Dejó entonces que sus ojos volvieran a conocer la larga y pura línea de la espalda con la fina cintura, la suave redondez de las nalgas, los muslos esbeltos y las largas y perfectas piernas. Dios, ¿había podido olvidarlo? Ella permanecía inmóvil pero, de repente, alzó los brazos y se soltó la larga cabellera, deshaciendo cuidadosamente la trenza con los dedos.
– ¿Estás seguro? -insistió a media voz-. No vuelvas a tomarme por compasión, Jared. Ésta sería una suerte más cruel. No quiero tu compasión.
– Oh, fierecilla, tendrían que compadecerme a mí, si no hubieras vuelto a mi lado. Ahora, espera, tengo una cosa para ti.
Cruzó la alcoba hacía su habitación y volvió un instante después. Le tomó la mano y con dulzura le colocó un anillo. Miranda bajó la vista y al verlo se quedó sin aliento.
– ¡Mi alianza!
– Ésta fue la única razón por la que Ephraim Snow llegó a creer que el cuerpo del Neva era el tuyo. No llegó a ver el cadáver, pero pensó que tú nunca te hubieras desprendido voluntariamente de este anillo.

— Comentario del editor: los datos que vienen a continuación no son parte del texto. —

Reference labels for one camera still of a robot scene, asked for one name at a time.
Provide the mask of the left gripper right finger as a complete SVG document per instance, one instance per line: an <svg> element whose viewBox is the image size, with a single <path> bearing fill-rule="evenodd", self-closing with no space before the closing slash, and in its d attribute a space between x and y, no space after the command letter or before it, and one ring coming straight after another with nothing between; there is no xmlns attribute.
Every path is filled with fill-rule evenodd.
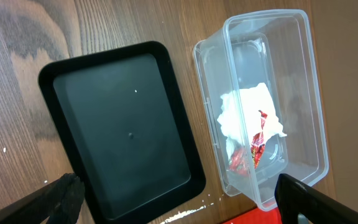
<svg viewBox="0 0 358 224"><path fill-rule="evenodd" d="M298 223L300 214L312 223L358 223L358 212L288 174L278 176L275 200L282 223Z"/></svg>

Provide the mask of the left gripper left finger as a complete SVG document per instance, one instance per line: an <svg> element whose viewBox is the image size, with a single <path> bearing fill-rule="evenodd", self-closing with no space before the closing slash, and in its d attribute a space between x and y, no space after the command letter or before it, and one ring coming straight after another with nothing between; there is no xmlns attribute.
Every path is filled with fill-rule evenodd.
<svg viewBox="0 0 358 224"><path fill-rule="evenodd" d="M85 185L74 174L56 181L0 210L0 224L67 223L78 221L85 200Z"/></svg>

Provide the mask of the red snack wrapper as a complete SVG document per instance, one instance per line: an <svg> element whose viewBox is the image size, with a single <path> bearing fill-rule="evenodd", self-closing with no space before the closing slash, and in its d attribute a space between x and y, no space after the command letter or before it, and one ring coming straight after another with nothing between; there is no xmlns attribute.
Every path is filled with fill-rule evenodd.
<svg viewBox="0 0 358 224"><path fill-rule="evenodd" d="M229 170L243 176L247 176L246 160L244 158L245 151L244 147L238 147L235 149L229 160ZM263 131L261 131L254 135L250 144L250 152L254 163L254 169L258 167L264 151L264 134Z"/></svg>

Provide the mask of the white napkin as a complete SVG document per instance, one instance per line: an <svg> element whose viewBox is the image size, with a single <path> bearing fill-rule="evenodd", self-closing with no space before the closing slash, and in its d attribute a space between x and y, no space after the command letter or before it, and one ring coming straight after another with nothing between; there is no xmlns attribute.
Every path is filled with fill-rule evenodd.
<svg viewBox="0 0 358 224"><path fill-rule="evenodd" d="M265 83L225 93L221 99L222 113L217 121L221 125L222 134L227 137L228 157L234 154L236 146L245 144L239 127L241 120L245 122L246 136L251 146L254 145L253 137L259 133L263 134L263 140L258 140L257 145L266 144L275 135L281 138L286 136Z"/></svg>

Miranda se quedó mirando el brillo de las pequeñas estrellas de diamantes. Recordó por un momento el día en que Jared se lo puso en el dedo por primera vez, luego dijo:
– jamás me hubiera desprendido voluntariamente de él. -Las lágrimas caían de sus ojos verde mar y rápidamente trató de contenerlas-. ¡Maldita sea! Últimamente me paso los días llorando. -Después lo miró-. Te has dado mucha prisa en desnudarme.
Se acercó a él, atrevida, le deshizo la corbata blanca y la tiró al suelo.
– El pobre Mitchum ha tardado veinte minutos en anudarla bien- comentó él con un suspiro burlón.
– ¡Quítate la casaca! -le ordenó y él obedeció sonriente-. ¡Ahora, el chaleco! -También obedeció. Sus dedos impacientes soltaron la botonadura de perlas de la camisa y con las palmas de sus manos apartó la seda blanca e hizo que se deslizara por los hombros y por los brazos fornidos. De pronto, aquellos brazos la estrecharon con fuerza contra sí.